--- Entries provided ---
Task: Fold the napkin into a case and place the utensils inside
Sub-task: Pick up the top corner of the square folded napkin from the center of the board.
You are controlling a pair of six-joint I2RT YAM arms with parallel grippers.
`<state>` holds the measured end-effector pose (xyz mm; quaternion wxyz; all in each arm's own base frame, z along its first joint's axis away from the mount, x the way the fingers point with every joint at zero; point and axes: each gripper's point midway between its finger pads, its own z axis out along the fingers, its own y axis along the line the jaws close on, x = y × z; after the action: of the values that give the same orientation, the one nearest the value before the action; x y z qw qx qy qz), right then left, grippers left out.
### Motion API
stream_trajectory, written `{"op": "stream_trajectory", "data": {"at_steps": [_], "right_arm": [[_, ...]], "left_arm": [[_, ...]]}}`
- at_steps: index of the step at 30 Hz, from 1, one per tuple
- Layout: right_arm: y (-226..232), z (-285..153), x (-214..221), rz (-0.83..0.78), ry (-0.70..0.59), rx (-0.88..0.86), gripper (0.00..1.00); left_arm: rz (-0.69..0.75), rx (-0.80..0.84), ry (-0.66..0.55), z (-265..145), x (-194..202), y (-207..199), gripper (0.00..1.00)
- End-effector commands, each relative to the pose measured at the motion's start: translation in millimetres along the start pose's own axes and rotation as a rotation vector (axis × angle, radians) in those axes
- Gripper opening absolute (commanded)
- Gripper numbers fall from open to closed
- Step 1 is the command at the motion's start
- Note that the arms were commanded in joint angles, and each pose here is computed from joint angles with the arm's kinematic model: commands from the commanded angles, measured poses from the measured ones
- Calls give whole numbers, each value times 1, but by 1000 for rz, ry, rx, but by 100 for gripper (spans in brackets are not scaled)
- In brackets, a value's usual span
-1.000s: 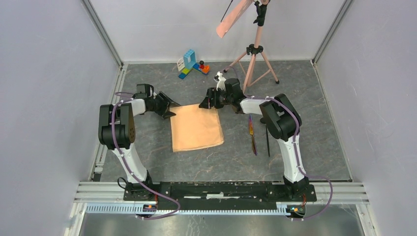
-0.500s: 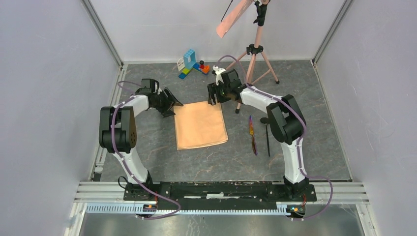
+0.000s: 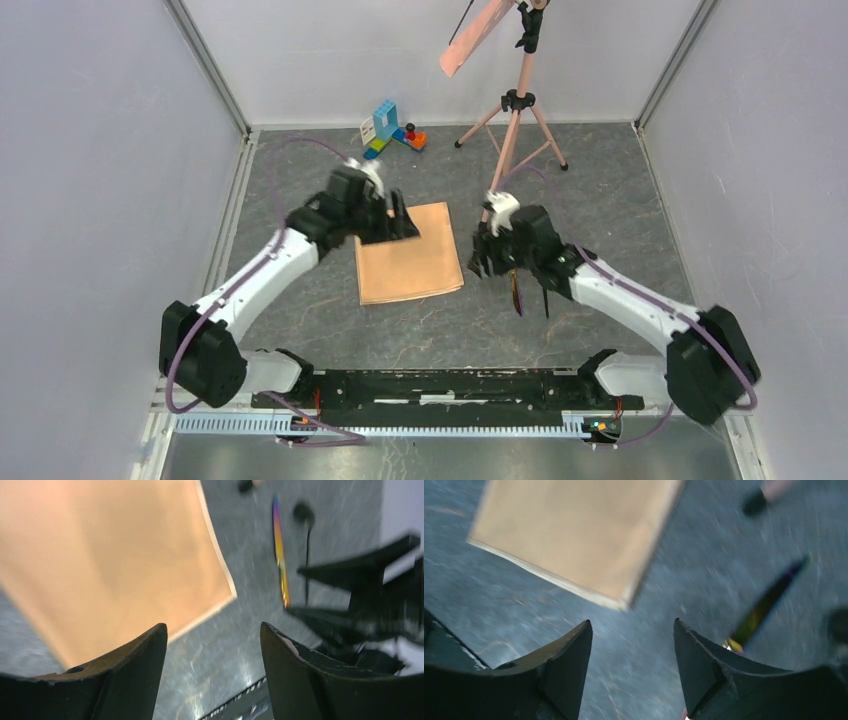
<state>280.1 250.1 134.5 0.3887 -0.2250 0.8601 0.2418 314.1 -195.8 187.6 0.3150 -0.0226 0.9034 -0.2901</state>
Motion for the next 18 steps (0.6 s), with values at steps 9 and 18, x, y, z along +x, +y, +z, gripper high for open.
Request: {"op": "stream_trajectory", "data": {"at_steps": [9, 18], "right_arm": [[-95, -60, 76, 153, -67, 268, 52], [-114, -78, 63, 102, -131, 328, 64]], "left_arm": [[434, -325, 223, 52, 138, -54, 70], [551, -494, 223, 106, 143, -70, 71]]}}
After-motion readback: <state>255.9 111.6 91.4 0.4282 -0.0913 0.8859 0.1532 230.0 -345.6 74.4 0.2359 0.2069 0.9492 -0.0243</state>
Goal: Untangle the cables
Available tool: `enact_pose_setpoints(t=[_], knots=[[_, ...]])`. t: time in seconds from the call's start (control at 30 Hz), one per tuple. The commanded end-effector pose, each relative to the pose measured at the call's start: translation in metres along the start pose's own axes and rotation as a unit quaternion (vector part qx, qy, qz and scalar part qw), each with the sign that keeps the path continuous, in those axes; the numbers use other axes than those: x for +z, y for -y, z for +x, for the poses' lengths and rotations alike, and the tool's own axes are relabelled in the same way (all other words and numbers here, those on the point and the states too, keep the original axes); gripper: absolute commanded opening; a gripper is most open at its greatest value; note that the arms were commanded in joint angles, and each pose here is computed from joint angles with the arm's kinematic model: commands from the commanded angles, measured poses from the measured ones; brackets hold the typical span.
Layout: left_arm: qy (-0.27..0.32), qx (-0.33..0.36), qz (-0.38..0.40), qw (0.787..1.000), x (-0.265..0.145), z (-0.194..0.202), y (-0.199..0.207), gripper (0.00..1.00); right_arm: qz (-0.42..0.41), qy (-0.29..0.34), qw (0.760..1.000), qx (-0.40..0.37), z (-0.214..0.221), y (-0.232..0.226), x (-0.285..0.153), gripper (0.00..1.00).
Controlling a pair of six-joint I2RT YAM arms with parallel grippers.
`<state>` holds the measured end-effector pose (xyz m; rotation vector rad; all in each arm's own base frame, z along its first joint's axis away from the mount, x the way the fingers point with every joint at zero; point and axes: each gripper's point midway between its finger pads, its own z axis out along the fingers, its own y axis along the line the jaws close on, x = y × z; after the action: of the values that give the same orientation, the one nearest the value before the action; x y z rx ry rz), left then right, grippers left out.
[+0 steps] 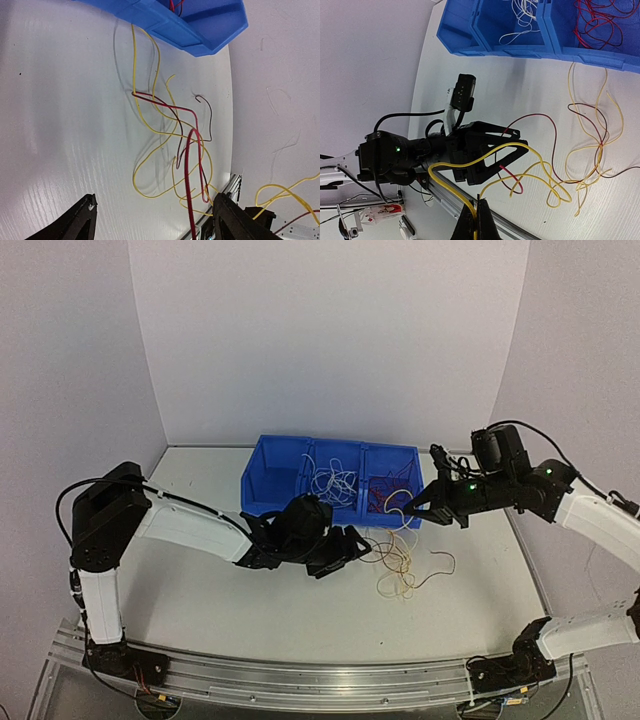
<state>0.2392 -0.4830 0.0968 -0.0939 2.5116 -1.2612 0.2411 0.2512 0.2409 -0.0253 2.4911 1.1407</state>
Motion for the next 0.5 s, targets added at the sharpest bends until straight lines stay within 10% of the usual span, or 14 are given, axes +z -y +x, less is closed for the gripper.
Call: enact_pose_setpoints(t=[0.0, 0.2, 0.47], knots=[[-0.027, -0.005, 0.052, 0.998, 0.013, 0.001, 0.024, 0.71, -0.010, 0.000, 1.000, 0.001, -0.001, -0.004, 0.004, 0.00], [-0.012, 0.012, 0.017, 1.000, 0.016, -0.011, 0.017, 0.01, 0.006, 0.011, 1.000, -0.008, -0.002, 0.004, 0.004, 0.00], [0.117, -0.054, -0.200, 0.971, -0.085, -0.064, -0.138, 0.00, 0.300, 0.121, 0.944, -0.071, -0.037, 0.097, -0.059, 0.00]])
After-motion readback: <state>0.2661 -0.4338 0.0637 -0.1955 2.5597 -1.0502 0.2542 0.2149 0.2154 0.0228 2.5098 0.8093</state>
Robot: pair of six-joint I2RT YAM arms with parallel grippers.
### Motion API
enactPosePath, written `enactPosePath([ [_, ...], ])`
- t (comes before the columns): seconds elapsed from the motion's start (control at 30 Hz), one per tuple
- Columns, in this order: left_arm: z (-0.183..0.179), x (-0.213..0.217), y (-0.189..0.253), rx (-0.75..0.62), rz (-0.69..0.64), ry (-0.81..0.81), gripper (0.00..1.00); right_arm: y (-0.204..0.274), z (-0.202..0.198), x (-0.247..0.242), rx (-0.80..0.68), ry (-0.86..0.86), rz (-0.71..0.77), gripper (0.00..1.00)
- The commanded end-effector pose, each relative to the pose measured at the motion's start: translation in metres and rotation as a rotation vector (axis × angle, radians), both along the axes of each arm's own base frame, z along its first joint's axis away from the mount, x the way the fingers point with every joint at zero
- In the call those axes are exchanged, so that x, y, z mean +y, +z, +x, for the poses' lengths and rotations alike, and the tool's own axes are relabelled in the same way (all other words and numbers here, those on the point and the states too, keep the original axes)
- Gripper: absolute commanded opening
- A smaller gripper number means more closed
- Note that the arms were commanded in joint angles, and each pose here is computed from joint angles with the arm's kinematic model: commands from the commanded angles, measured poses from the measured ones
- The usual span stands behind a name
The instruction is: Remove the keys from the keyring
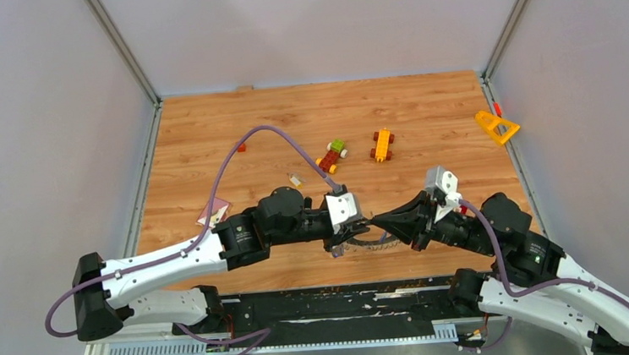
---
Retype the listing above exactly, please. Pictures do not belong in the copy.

** Expected answer **
Task: Fold the napkin into a case and place the utensils inside
Sub-task: Pick up the top corner of the square folded napkin from the center of the board.
You are controlling a pair of six-joint I2RT YAM arms with parallel grippers.
`<state>` holds the measured end-effector pose (xyz mm; quaternion wxyz; all in each arm's own base frame, z along its first joint's axis away from the mount, x the way the fingers point with every joint at zero; point and axes: each gripper's point midway between its finger pads, its own z axis out along the fingers, its own y axis along the line the jaws close on, x = y × z; after the action: of the values that give the same orientation, the one nearest the value before the action; x y z qw qx qy qz), right then left, grippers left out.
### Motion API
stream_trajectory, written `{"op": "stream_trajectory", "data": {"at_steps": [_], "right_arm": [[_, ...]], "left_arm": [[_, ...]]}}`
- at_steps: index of the step at 30 Hz, from 1, one per tuple
- Layout: right_arm: y (-226..232), z (-285..153), x (-214..221), rz (-0.83..0.78), ry (-0.70..0.59), rx (-0.88..0.86), gripper (0.00..1.00); left_arm: rz (-0.69..0.75), rx (-0.80..0.84), ry (-0.66..0.55), z (-265..145), x (-194..202), y (-207..199), gripper (0.00..1.00)
- End-effector commands, each relative to the pose measured at the motion's start: translation in millimetres along the start pose's own axes and rotation as a rotation vector (axis × angle, radians) in those axes
- Gripper opening absolute (commanded)
- Gripper numbers fall from open to closed
- Step 1 is the command at the motion's start
- Note that the arms were commanded in joint angles, and each pose here is computed from joint angles with the arm's kinematic model: commands from the commanded angles, measured poses from the measured ones
- Calls give whole numbers, each value times 1, but by 1000 for rz, ry, rx, but by 100 for gripper (spans in brackets are not scaled)
- In brackets, a value's usual span
-1.000s: 
-0.500s: 
+0.000s: 
<state>280.1 250.1 134.5 0.3887 -0.2250 0.8601 0.2418 314.1 -195.8 187.6 0.3150 -0.0226 0.9034 -0.2901</state>
Motion for the next 18 steps (0.6 s), with values at steps 9 and 18, x, y, z along +x, +y, +z, gripper high for open.
Request: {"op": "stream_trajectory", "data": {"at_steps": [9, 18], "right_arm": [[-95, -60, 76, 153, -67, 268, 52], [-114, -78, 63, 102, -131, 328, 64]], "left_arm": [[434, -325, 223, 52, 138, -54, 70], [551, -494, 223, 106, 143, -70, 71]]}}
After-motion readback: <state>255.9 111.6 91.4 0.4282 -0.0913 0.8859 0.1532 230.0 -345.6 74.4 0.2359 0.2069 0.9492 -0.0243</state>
Goal: Untangle the cables
Available tool: `enact_pose_setpoints(t=[_], knots=[[_, ...]])`. t: time in seconds from the call's start (control at 30 Hz), one per tuple. The commanded end-effector pose, each relative to the pose measured at the call's start: translation in metres along the start pose's own axes and rotation as a unit quaternion (vector part qx, qy, qz and scalar part qw), each with the sign that keeps the path continuous, in those axes; the numbers use other axes than those: x for +z, y for -y, z for +x, for the poses' lengths and rotations alike, and the tool's own axes are relabelled in the same way (all other words and numbers here, those on the point and the states too, keep the original axes); gripper: absolute commanded opening; a gripper is most open at its greatest value; note that the arms were commanded in joint angles, and each pose here is computed from joint angles with the arm's kinematic model: commands from the commanded angles, measured poses from the measured ones; brackets hold the typical span.
Layout: left_arm: qy (-0.27..0.32), qx (-0.33..0.36), qz (-0.38..0.40), qw (0.787..1.000), x (-0.265..0.145), z (-0.194..0.202), y (-0.199..0.207), gripper (0.00..1.00); right_arm: qz (-0.42..0.41), qy (-0.29..0.34), qw (0.760..1.000), qx (-0.40..0.37), z (-0.214..0.221), y (-0.232..0.226), x (-0.285..0.153), gripper (0.00..1.00).
Controlling a pair of six-joint I2RT YAM arms with parallel grippers.
`<state>` holds the measured end-effector pose (xyz m; rotation vector rad; all in each arm's own base frame, z along its first joint's axis away from the mount, x the way the fingers point with every joint at zero; point and axes: each gripper's point midway between its finger pads, its own z axis out along the fingers, its own y axis along the line the jaws close on, x = y × z; after the action: of the values that give the same orientation, the one nearest the value before the action; x y z rx ry rz), left then right, grippers left out.
[+0 steps] 
<state>0.2392 -0.4830 0.0968 -0.0939 2.5116 -1.2612 0.2411 0.2512 0.2409 -0.0253 2.4911 1.1407</state>
Motion for the next 0.5 s, targets added at the sharpest bends until straight lines stay within 10% of the usual span, or 14 are given, axes +z -y +x, less is closed for the gripper.
Call: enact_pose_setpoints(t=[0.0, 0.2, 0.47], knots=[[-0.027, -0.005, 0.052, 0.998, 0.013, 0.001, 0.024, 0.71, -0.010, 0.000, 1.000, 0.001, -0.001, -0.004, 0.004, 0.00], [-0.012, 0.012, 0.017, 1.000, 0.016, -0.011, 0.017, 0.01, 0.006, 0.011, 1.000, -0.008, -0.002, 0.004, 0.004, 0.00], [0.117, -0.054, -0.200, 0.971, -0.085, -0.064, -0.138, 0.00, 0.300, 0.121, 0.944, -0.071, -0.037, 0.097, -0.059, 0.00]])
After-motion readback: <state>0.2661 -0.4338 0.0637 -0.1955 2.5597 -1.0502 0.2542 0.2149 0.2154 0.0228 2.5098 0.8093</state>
Robot: pair of six-joint I2RT YAM arms with parallel grippers.
### Motion API
enactPosePath, written `enactPosePath([ [_, ...], ])`
- t (comes before the columns): seconds elapsed from the motion's start (control at 30 Hz), one per tuple
- Columns, in this order: left_arm: z (-0.183..0.179), x (-0.213..0.217), y (-0.189..0.253), rx (-0.75..0.62), rz (-0.69..0.64), ry (-0.81..0.81), gripper (0.00..1.00); right_arm: y (-0.204..0.274), z (-0.202..0.198), x (-0.247..0.242), rx (-0.80..0.68), ry (-0.86..0.86), rz (-0.71..0.77), gripper (0.00..1.00)
- The commanded end-effector pose, each relative to the pose measured at the motion's start: translation in metres and rotation as a rotation vector (axis × angle, radians), both along the axes of each arm's own base frame, z along its first joint's axis away from the mount, x the way the fingers point with every joint at zero
- In the call those axes are exchanged, so that x, y, z mean +y, +z, +x, for the poses' lengths and rotations alike, and the tool's own axes are relabelled in the same way (all other words and numbers here, those on the point and the states too, keep the original axes)
- Gripper: absolute commanded opening
- A smaller gripper number means more closed
- Note that the arms were commanded in joint angles, and each pose here is computed from joint angles with the arm's kinematic model: commands from the commanded angles, measured poses from the measured ones
- The usual span stands behind a name
The instruction is: Remove the keys from the keyring

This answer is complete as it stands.